THE PROBLEM: Up to and including the line containing "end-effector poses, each", retype each line of the listing below exactly, beginning with the first.
• • •
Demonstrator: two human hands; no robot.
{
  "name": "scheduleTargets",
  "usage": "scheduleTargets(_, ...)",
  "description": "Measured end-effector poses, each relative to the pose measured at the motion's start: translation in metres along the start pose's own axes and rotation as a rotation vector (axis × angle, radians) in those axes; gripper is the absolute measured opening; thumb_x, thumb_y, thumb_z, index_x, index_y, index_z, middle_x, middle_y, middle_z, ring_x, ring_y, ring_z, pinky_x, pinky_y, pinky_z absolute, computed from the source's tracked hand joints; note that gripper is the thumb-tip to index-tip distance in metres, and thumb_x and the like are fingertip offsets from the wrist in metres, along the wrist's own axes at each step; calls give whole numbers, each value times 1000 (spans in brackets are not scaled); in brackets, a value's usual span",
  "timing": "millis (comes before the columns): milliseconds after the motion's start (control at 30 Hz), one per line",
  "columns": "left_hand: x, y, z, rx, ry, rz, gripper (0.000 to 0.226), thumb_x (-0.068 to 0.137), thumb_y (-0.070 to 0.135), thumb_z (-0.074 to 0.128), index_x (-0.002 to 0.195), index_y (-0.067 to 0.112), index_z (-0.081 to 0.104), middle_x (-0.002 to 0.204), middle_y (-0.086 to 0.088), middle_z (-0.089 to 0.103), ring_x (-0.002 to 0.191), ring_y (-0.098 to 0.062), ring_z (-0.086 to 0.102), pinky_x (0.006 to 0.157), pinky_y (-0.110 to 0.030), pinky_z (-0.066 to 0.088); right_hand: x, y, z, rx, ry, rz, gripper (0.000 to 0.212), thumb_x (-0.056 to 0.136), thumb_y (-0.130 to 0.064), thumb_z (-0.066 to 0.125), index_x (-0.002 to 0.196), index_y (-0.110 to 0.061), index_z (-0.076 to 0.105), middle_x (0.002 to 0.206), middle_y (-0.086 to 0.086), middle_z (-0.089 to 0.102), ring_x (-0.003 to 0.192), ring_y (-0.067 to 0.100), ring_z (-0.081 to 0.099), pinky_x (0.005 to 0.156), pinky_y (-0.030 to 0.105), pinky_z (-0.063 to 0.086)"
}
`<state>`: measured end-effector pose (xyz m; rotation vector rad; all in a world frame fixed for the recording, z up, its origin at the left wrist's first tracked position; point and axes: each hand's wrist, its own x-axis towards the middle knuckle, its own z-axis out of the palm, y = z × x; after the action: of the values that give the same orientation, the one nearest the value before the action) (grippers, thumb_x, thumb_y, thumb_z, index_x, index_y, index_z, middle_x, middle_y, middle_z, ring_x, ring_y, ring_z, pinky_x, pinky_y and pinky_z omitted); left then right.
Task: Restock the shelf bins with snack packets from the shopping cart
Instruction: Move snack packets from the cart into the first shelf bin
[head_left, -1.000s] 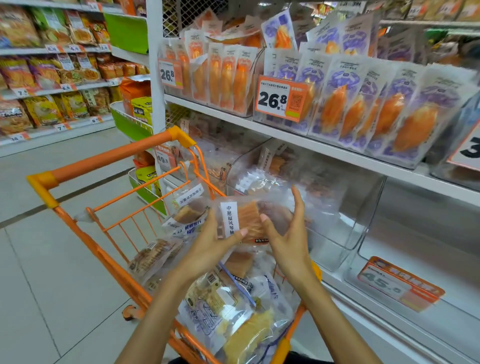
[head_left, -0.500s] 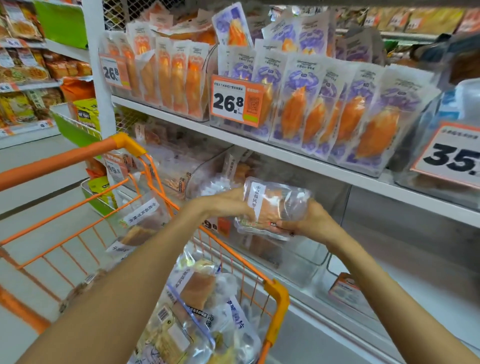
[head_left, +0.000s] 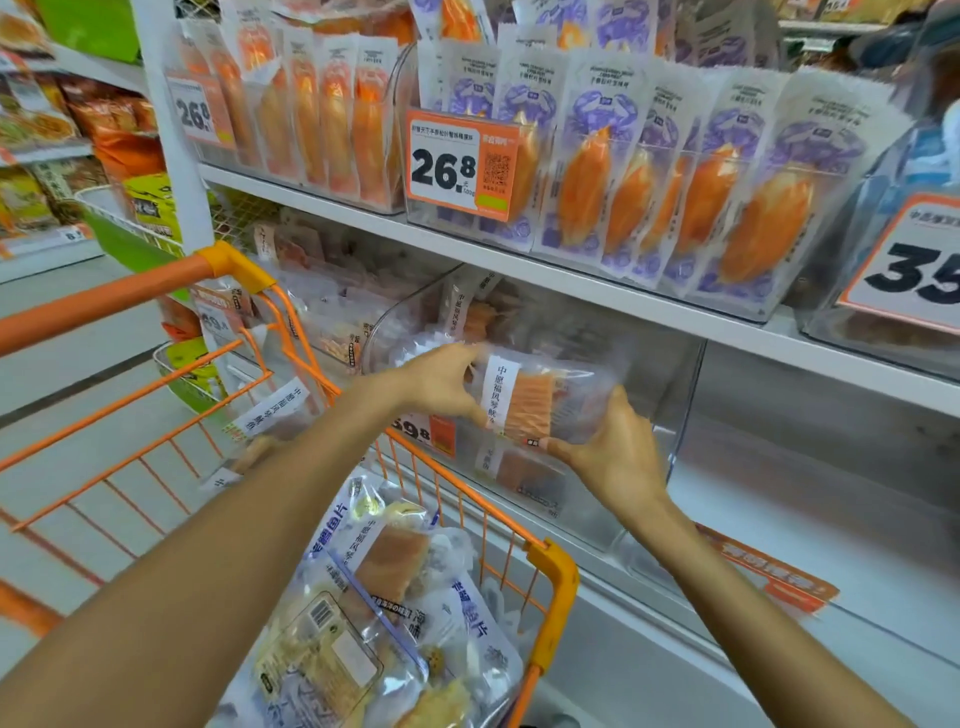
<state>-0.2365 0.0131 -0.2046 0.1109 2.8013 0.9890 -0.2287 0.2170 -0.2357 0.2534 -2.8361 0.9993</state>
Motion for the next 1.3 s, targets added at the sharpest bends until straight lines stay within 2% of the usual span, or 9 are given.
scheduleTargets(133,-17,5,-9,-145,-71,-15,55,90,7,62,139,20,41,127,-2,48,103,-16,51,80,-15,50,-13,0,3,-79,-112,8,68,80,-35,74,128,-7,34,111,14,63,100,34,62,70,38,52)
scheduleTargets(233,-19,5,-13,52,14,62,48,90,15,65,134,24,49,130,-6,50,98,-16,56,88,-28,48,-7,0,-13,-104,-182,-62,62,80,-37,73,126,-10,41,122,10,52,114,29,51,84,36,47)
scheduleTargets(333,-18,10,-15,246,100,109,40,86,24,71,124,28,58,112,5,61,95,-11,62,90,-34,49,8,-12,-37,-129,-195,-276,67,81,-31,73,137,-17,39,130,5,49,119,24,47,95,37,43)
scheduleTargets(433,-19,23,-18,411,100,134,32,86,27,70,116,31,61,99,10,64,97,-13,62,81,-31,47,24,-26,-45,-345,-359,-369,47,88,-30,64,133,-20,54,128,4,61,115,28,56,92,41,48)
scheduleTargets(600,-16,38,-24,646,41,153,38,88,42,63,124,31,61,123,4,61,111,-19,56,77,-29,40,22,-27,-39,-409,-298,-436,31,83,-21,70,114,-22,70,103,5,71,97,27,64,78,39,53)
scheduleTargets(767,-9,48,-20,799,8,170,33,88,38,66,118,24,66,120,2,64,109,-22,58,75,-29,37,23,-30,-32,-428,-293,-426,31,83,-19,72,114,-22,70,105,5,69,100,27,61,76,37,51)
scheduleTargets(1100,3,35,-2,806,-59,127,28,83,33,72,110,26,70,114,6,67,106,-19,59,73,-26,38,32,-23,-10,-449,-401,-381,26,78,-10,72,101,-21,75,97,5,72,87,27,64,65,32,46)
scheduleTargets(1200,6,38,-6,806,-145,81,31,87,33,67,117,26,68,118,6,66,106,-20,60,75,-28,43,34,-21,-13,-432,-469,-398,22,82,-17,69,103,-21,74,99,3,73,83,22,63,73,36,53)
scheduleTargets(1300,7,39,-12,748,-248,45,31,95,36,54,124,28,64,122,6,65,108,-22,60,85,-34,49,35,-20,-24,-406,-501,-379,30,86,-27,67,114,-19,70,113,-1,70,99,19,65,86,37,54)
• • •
ANSWER TO THE PROBLEM:
Demonstrator: two human hands; no robot.
{
  "name": "scheduleTargets",
  "usage": "scheduleTargets(_, ...)",
  "description": "Measured end-effector poses, each relative to the pose measured at the motion's start: translation in metres along the start pose's own axes and rotation as a rotation vector (axis × angle, radians) in those axes; gripper is the absolute measured opening; thumb_x, thumb_y, thumb_z, index_x, index_y, index_z, middle_x, middle_y, middle_z, ring_x, ring_y, ring_z, pinky_x, pinky_y, pinky_z absolute, computed from the source's tracked hand joints; note that gripper is the thumb-tip to index-tip distance in metres, and thumb_x and the like are fingertip offsets from the wrist in metres, along the wrist's own axes at each step; calls give whole numbers, each value times 1000 (spans in brackets are not scaled); in brackets, a value's usual span",

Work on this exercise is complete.